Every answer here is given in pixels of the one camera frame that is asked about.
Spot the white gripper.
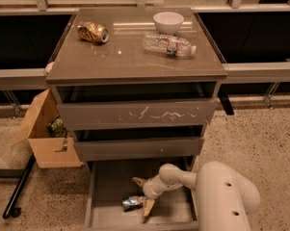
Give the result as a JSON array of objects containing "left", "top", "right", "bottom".
[{"left": 132, "top": 175, "right": 182, "bottom": 218}]

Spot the crushed blue silver redbull can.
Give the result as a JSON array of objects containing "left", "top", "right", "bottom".
[{"left": 121, "top": 195, "right": 146, "bottom": 212}]

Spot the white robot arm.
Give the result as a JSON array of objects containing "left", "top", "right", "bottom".
[{"left": 132, "top": 162, "right": 261, "bottom": 231}]

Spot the grey open bottom drawer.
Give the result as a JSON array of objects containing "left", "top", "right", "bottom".
[{"left": 84, "top": 157, "right": 199, "bottom": 231}]

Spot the grey middle drawer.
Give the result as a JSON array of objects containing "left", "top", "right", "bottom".
[{"left": 74, "top": 137, "right": 204, "bottom": 161}]

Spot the grey top drawer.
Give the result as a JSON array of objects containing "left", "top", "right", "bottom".
[{"left": 57, "top": 99, "right": 216, "bottom": 131}]

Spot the grey drawer cabinet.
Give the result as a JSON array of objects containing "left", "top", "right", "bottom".
[{"left": 45, "top": 7, "right": 228, "bottom": 166}]

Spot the crushed gold can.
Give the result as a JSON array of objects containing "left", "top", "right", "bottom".
[{"left": 77, "top": 22, "right": 109, "bottom": 43}]

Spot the cardboard box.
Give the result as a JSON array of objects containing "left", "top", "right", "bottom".
[{"left": 13, "top": 89, "right": 82, "bottom": 168}]

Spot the green snack bag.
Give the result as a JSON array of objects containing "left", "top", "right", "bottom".
[{"left": 48, "top": 116, "right": 67, "bottom": 138}]

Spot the clear plastic water bottle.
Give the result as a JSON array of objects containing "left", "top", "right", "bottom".
[{"left": 143, "top": 33, "right": 197, "bottom": 58}]

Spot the white bowl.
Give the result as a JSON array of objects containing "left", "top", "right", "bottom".
[{"left": 153, "top": 12, "right": 184, "bottom": 35}]

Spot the black floor rail leg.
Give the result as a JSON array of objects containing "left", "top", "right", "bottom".
[{"left": 2, "top": 155, "right": 36, "bottom": 219}]

★ ★ ★ ★

▶ _Exercise aim_
Beginning with the line containing "Spot the white robot arm." in the material above, copy every line exactly until you have copied the line containing "Spot the cardboard box.".

▶ _Task result_
Spot the white robot arm.
Give the result as a JSON array of objects containing "left", "top", "right", "bottom".
[{"left": 132, "top": 162, "right": 261, "bottom": 231}]

Spot the grey open bottom drawer.
Give the result as a JSON array of objects containing "left", "top", "right", "bottom".
[{"left": 84, "top": 157, "right": 199, "bottom": 231}]

Spot the grey middle drawer.
Give the result as a JSON array of objects containing "left", "top", "right", "bottom".
[{"left": 74, "top": 137, "right": 204, "bottom": 161}]

Spot the grey top drawer.
Give the result as a JSON array of objects containing "left", "top", "right", "bottom".
[{"left": 57, "top": 99, "right": 216, "bottom": 131}]

Spot the grey drawer cabinet.
Give the result as a JSON array of objects containing "left", "top", "right", "bottom".
[{"left": 45, "top": 7, "right": 228, "bottom": 166}]

Spot the crushed gold can.
Give the result as a JSON array of objects containing "left", "top", "right", "bottom".
[{"left": 77, "top": 22, "right": 109, "bottom": 43}]

Spot the cardboard box.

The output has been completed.